At the start of its 1960-61 season, the TV western Maverick was having to cope with the loss of its star, James Garner, who had quit the series after a messy contract dispute with Warner Brothers, the studio that produced the program. The show’s producers added another Maverick to the family to help out co-star Jack Kelly (Bart Maverick, who now became the show’s star) in the form of future Simon Templar-James Bond Roger Moore, who played the Maverick brothers’ British cousin, Beau—he would be introduced in the fourth season’s opener “The Bundle from Britain” (09/18/60).

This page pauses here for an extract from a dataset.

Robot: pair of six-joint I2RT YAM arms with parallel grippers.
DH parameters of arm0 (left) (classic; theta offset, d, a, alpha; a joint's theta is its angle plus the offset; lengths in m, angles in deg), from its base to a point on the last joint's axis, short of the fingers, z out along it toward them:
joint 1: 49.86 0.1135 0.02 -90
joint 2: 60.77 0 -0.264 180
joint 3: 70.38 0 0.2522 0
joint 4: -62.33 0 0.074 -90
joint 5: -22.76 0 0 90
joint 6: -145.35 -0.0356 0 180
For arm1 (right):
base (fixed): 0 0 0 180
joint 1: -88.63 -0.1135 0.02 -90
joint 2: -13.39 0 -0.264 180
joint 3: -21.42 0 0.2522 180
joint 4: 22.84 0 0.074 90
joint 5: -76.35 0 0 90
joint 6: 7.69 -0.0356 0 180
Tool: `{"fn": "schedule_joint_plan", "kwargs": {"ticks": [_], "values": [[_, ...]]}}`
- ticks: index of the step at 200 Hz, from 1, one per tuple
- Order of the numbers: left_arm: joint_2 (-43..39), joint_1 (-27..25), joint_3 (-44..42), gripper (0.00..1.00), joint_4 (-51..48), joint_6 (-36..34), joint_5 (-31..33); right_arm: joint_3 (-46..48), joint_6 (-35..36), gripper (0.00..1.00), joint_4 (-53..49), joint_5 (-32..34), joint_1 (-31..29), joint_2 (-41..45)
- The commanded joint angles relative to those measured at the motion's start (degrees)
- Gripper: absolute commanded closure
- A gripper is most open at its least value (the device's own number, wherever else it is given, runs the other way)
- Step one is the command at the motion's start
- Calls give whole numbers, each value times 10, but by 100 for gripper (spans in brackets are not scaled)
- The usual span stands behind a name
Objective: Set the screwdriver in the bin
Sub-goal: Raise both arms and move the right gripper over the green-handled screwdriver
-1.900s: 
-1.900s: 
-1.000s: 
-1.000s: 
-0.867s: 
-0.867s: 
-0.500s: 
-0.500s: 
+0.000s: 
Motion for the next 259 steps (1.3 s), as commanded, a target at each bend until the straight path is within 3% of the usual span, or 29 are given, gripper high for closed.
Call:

But it’s the second show from that season that I’m drawing attention to—one which is scheduled to air tomorrow on the Encore Westerns channel at 8:00am EST. In “Hadley’s Hunters” (09/25/60), Bart runs afoul of a rogue sheriff played by Edgar “Uncle Joe” Buchanan (and future Academy Award-winner George Kennedy plays his deputy) who’s running a lucrative racket hunting down innocent men by claiming they’re outlaws and cashing in on the reward. Midway through the episode, Bart is informed that unless he locates a man whom he inadvertently let escape, he’s going to have to take his place. (The “outlaw,” by the way, is played by actor Brent Colbert—who would later turn up as brother [and James Garner clone] Brent in a pair of episodes toward the end of this season before disappearing into the same televisual void that claimed the likes of Davey Gillis, Eugene Barkley, etc.)
In hunting down the wanted man, Bart tries to enlist the assistance of marshal Dan Troop (John Russell) and deputy Johnny McKay (Peter Brown) from Lawman; Cheyenne Bodie (Clint Walker), Bronco Layne (Ty Hardin), and Tom Brewster (Will Hutchins) from Sugarfoot—none of which are of any real help. There’s also a quick reference to Warner Brothers’ other hit western, Colt .45 (which had been only recently been cancelled) and a funny bit from an actor who was prominently featured on 77 Sunset Strip, constantly combing his hair. (You get three guesses…and the first two don’t count.)
It’s the cameos from these Warner’s westerns stars that make “Hadley’s” a fun watch; those of you who follow this blog on occasion know that while I remain a James Garner partisan when it comes to Maverick Jack Kelly could be equally effective, and this is one of my favorite Bart escapades. (I think the reason why I’m not 100% in Kelly’s corner is because when I first got the opportunity to see the show in reruns after years of aching to see it, it always seemed to be a Bart repeat.) But I’ve changed my opinion on Kelly, who in later years proved that he was a real class act—he used to always remind interviewers: “Garner was Maverick—I was just his brother.” (And he was still one of the best things in that 1991 TV-movie The Gambler Returns: The Luck of the Draw.)